Research has shown in a wide range of international contexts, including within the EU and the UK, that when government policy closes down safe and legal routes, people are forced to take more perilous journeys. These are not illegal journeys, as claimed by Home Secretary Priti Patel, because under international law one cannot travel illegally if one is seeking asylum. People's only option becomes to pay smugglers for help in crossing borders. At this point criminalising smuggling becomes the focus of asylum policy. In this way, government policy creates and frames the 'crisis' which it then claims to solve. Again, there is a body of research which has analysed this phenomenon in the UK and beyond. This policy practice extends to people who are seeking asylum themselves. Arcane maritime laws have been deployed by the UK in order to criminalise irregular Channel crossers who breach sea defences, and therefore deny them sanctuary. Specifically, if one of the people aboard a given boat touches the tiller, oars, or steering device, they become liable to be arrested under anti-smuggling laws. In 2020, eight people seeking asylum were jailed on such grounds, facing sentences of up to two and a half years, as well as the subsequent threat of deportation. For these people, there are no safe and legal routes left.
We know from extensive research on the subject, that poverty in a sending country does not lead to an increase in asylum applications elsewhere from that country. Things like wars, genocide and human rights abuses need to be present in order for nationals of a country to start seeking asylum abroad in any meaningful number. Why then is the UK so obsessed with preventing people who are fleeing wars, genocide and human rights abuses from gaining asylum here? On their own terms there is one central reason: their belief that most people seeking asylum today are not actually refugees, but economic migrants seeking to cheat the asylum system. The UK government has tended to justify its highly restrictive asylum policies on the basis that it is open to abuse from 'bogus, cheating, young men'. It then makes the lives of people who are awaiting a decision on their asylum application as difficult as possible on the basis that this will deter others.
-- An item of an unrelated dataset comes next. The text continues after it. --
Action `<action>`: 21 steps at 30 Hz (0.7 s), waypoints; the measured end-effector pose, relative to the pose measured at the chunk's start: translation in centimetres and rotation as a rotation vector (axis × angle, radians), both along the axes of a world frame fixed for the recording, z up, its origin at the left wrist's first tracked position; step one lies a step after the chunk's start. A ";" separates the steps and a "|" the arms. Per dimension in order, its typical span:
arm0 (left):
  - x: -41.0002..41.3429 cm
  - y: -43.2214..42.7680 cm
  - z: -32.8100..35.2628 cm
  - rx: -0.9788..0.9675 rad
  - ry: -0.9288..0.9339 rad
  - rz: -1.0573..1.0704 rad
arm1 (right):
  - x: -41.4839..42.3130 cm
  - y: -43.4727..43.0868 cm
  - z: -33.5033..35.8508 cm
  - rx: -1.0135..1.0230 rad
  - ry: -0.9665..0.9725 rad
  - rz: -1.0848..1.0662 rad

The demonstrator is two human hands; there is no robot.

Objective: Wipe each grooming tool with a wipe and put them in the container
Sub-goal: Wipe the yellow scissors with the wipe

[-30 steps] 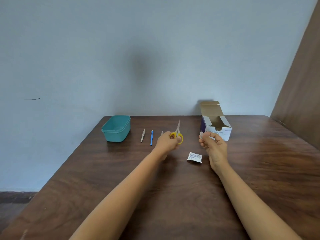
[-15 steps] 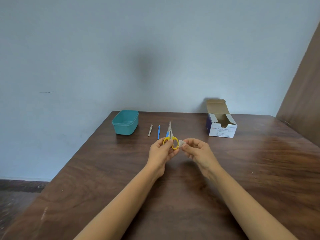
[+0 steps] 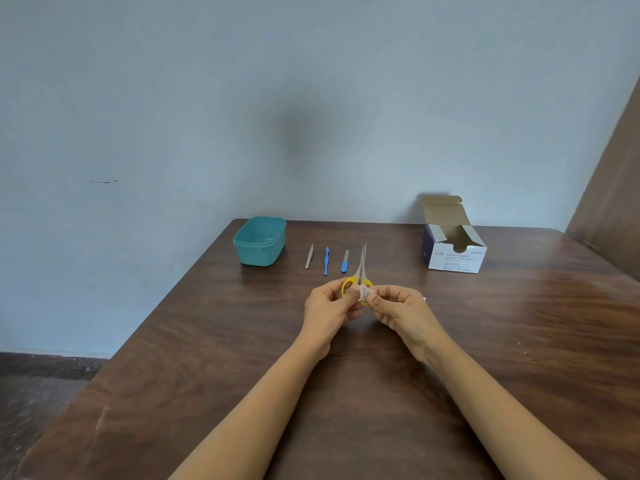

Forcing people who are here to live below the poverty line, then, is imagined to sever 'pull factors' for others who have not yet arrived. Again, such claims have been closely examined by researchers and there is no evidence to support this idea of economic pull factors, or that deterrence strategies work, they simply cost lives.
A fresh commitment to resettlement and the use of safe and legal routes is of course welcome. However, it should not be at the expense of people fleeing persecution who have no alternative but to find sanctuary by travelling to the UK themselves. The unveiling of this policy reveals that lessons are not being learned and that research evidence continues to be disregarded.